In vitro and in vivo protection by melatonin against the decline of elongation factor‐2 caused by lipid peroxidation: preservation of protein synthesis

As organisms age, a considerable decrease in protein synthesis takes place in all tissues. Among the possible causes of the decline of translation in old animals are the modifications of elongation factor-2 (eEF-2). eEF-2 occupies an essential role in protein synthesis where it catalyzes the ribosomal translocation reaction. eEF-2 is particularly sensitive to increased oxidative stress. However, all oxidants do not affect eEF-2, only compounds that increase lipid peroxidation. As peroxides are unstable compounds, they decompose and generate a series of highly reactive compounds, including aldehydes malondialdehyde (MDA) and 4-hydroxynoenal (HNE). We have previously reported that hepatic eEF-2 forms adducts with low-molecular weight aldehydes, MDA and HNE. Therefore, the protection of eEF-2 must be specifically carried out by a compound with lipoperoxyl radical-scavenging features such as melatonin.
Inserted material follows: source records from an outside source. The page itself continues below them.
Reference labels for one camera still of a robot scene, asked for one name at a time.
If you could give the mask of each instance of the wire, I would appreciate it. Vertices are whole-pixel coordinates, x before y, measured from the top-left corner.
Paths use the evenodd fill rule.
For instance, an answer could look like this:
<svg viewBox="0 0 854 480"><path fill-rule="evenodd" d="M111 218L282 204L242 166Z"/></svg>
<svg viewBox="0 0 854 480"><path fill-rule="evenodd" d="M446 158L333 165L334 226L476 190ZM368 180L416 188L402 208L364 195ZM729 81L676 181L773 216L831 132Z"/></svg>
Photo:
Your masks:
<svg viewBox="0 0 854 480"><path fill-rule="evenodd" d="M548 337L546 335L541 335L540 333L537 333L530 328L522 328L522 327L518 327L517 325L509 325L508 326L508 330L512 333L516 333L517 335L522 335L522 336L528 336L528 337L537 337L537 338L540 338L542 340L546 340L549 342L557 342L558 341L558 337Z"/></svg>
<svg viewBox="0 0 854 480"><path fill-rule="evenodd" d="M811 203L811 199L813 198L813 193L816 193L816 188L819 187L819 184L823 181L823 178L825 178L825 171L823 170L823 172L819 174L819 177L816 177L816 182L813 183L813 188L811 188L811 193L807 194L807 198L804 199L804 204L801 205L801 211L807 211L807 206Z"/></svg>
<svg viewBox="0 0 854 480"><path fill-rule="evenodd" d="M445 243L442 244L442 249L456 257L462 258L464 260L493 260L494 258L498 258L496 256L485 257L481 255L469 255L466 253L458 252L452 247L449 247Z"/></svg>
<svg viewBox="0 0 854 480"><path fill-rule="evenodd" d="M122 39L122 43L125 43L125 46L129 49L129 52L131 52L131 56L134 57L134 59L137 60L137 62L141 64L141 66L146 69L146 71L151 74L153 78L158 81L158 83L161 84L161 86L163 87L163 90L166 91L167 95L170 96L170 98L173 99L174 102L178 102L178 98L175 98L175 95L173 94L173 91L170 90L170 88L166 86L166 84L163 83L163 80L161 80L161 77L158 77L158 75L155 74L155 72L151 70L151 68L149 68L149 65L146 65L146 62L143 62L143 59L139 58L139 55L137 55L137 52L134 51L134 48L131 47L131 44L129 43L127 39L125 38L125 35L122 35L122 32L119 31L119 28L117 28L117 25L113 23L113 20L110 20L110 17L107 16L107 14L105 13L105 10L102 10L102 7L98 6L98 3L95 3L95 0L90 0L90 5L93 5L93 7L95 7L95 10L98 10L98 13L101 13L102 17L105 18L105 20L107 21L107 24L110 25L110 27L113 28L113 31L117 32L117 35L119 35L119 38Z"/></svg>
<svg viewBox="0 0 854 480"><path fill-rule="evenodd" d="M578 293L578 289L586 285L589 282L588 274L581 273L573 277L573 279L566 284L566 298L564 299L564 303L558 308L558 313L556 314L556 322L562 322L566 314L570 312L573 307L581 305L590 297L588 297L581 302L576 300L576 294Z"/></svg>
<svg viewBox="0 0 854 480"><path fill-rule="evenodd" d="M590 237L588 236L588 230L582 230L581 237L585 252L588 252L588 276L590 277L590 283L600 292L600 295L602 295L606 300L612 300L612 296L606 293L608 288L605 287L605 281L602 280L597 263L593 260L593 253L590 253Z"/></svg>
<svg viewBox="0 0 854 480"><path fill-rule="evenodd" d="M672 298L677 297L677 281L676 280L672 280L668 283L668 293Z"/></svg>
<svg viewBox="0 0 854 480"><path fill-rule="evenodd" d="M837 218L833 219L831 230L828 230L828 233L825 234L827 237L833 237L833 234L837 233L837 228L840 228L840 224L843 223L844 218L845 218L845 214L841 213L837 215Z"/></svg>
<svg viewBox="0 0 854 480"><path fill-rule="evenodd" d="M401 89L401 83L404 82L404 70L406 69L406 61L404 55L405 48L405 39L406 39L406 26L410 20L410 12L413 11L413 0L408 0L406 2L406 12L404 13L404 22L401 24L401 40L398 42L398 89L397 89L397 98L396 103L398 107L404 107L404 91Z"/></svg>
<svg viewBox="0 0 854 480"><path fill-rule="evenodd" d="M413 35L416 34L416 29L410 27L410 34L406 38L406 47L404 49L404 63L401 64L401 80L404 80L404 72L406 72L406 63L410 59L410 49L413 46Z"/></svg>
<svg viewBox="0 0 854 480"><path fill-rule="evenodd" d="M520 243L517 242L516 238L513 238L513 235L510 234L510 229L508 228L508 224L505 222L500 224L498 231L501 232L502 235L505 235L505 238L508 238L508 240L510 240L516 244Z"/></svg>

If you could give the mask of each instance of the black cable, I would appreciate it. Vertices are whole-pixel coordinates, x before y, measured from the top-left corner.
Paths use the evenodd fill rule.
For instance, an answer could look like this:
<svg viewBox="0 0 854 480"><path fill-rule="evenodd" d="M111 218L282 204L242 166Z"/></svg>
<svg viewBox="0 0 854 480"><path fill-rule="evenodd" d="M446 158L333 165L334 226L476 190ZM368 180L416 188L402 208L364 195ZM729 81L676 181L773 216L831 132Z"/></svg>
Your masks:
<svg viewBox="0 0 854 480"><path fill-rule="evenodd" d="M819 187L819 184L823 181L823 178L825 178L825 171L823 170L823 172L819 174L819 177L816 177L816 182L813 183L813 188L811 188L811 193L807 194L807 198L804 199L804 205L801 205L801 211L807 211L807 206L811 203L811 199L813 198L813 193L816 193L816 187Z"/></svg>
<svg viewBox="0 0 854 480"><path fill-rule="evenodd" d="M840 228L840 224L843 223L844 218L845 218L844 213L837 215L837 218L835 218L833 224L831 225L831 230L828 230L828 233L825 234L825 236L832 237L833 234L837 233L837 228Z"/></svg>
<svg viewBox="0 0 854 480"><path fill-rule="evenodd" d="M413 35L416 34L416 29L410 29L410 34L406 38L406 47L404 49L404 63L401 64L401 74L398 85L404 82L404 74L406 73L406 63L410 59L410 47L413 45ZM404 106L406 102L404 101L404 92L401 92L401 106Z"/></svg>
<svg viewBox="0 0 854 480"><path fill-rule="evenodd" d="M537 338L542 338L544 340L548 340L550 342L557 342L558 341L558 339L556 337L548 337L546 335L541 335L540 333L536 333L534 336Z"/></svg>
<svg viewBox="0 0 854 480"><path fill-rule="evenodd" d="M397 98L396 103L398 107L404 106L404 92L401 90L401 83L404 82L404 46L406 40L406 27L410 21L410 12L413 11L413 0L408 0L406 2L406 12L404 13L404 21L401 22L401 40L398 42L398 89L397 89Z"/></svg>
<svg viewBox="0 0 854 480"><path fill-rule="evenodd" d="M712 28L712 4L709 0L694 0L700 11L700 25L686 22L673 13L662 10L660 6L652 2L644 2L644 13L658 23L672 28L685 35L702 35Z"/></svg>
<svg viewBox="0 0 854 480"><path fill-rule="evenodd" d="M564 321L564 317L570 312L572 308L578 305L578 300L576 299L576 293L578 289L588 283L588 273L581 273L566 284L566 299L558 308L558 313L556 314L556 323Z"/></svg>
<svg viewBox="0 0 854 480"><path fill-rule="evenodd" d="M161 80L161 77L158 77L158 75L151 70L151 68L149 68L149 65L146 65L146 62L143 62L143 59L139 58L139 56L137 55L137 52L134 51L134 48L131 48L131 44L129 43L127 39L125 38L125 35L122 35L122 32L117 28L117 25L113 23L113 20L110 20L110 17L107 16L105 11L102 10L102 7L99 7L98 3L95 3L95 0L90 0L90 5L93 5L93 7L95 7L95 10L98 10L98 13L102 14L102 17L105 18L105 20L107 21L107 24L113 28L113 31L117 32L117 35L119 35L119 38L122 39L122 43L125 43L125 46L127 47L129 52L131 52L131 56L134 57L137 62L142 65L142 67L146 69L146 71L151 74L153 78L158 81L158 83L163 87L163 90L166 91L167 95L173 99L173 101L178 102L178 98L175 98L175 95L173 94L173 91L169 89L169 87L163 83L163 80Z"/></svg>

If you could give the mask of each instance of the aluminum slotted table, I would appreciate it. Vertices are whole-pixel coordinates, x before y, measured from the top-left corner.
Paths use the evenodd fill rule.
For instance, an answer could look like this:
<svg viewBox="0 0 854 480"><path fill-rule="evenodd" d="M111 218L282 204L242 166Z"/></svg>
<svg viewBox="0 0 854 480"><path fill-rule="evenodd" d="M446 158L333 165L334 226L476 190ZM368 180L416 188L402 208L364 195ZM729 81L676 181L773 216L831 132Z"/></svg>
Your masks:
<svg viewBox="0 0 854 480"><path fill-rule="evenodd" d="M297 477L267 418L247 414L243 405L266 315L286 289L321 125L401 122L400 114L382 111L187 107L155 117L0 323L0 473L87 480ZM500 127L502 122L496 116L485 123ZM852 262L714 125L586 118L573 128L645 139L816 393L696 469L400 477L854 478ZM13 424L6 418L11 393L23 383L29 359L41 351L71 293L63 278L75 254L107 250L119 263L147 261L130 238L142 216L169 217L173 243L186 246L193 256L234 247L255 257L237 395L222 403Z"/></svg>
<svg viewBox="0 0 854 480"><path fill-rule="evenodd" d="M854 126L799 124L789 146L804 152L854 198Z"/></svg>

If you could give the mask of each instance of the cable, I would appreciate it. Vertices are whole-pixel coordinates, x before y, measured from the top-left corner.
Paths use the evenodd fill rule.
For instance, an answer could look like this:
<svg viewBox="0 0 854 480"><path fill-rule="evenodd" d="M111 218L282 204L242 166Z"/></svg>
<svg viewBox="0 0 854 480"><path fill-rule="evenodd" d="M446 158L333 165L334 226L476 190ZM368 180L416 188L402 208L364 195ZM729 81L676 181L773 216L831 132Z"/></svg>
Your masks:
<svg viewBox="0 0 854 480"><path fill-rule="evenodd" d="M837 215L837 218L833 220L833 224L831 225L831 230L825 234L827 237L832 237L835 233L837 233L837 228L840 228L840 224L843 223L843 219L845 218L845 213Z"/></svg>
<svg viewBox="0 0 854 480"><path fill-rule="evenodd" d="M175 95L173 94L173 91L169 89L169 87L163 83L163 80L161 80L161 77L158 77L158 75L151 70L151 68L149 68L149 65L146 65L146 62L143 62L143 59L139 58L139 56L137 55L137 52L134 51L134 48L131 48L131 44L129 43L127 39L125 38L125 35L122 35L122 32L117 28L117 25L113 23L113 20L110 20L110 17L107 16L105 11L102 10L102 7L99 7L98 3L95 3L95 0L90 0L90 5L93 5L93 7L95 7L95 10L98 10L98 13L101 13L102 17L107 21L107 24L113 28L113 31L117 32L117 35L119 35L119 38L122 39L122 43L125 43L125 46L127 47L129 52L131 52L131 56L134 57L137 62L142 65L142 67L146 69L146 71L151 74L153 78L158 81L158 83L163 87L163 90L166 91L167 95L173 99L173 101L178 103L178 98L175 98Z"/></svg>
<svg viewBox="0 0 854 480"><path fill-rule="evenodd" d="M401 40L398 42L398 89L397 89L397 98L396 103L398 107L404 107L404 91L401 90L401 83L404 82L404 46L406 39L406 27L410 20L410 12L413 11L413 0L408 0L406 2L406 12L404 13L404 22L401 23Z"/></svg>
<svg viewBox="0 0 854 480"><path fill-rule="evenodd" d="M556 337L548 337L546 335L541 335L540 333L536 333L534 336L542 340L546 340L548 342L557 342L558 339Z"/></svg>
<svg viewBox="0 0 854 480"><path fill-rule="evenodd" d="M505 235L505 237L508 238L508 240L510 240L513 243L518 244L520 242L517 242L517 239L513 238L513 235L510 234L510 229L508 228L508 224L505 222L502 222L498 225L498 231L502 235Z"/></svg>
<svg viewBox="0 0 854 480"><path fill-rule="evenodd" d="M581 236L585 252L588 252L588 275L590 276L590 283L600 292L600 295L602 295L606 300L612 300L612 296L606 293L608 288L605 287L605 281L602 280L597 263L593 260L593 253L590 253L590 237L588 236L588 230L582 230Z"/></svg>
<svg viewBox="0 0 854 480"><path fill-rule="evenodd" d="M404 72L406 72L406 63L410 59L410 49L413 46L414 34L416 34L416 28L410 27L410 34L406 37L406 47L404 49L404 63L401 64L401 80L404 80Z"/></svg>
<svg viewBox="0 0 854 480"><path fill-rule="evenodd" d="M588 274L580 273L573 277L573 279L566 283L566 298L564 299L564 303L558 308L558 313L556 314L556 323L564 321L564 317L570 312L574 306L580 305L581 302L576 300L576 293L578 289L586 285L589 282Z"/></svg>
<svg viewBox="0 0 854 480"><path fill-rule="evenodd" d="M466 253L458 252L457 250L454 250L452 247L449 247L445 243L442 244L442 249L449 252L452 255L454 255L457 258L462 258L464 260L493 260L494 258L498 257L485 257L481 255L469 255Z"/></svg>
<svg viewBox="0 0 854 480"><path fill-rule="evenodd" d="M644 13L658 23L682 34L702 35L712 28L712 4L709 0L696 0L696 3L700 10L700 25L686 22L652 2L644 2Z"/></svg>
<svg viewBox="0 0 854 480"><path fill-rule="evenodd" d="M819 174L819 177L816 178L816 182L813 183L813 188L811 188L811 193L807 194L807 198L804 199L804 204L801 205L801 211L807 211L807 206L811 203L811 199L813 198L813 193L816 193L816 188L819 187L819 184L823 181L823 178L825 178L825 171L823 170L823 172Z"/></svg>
In this article, we show the ability of melatonin to protect against the changes that occur in the eEF-2 under conditions of lipid peroxidation induced by cumene hydroperoxide (CH), a compound used experimentally to induce lipid breakdown. As experimental models, we used cultured cells and rats treated with this oxidant compound. eEF-2 levels, adduct formation of this protein with MDA and HNE, and lipid peroxides were determined. In the cultured cells, protein synthesis rate was also measured. Our results show that melatonin prevented the molecular changes in eEF-2 and the decline in protein synthesis rate secondary to lipid peroxidation. The results also show that serum levels of several hormones were affected by CH-induced oxidative stress, which was partially or totally prevented by melatonin.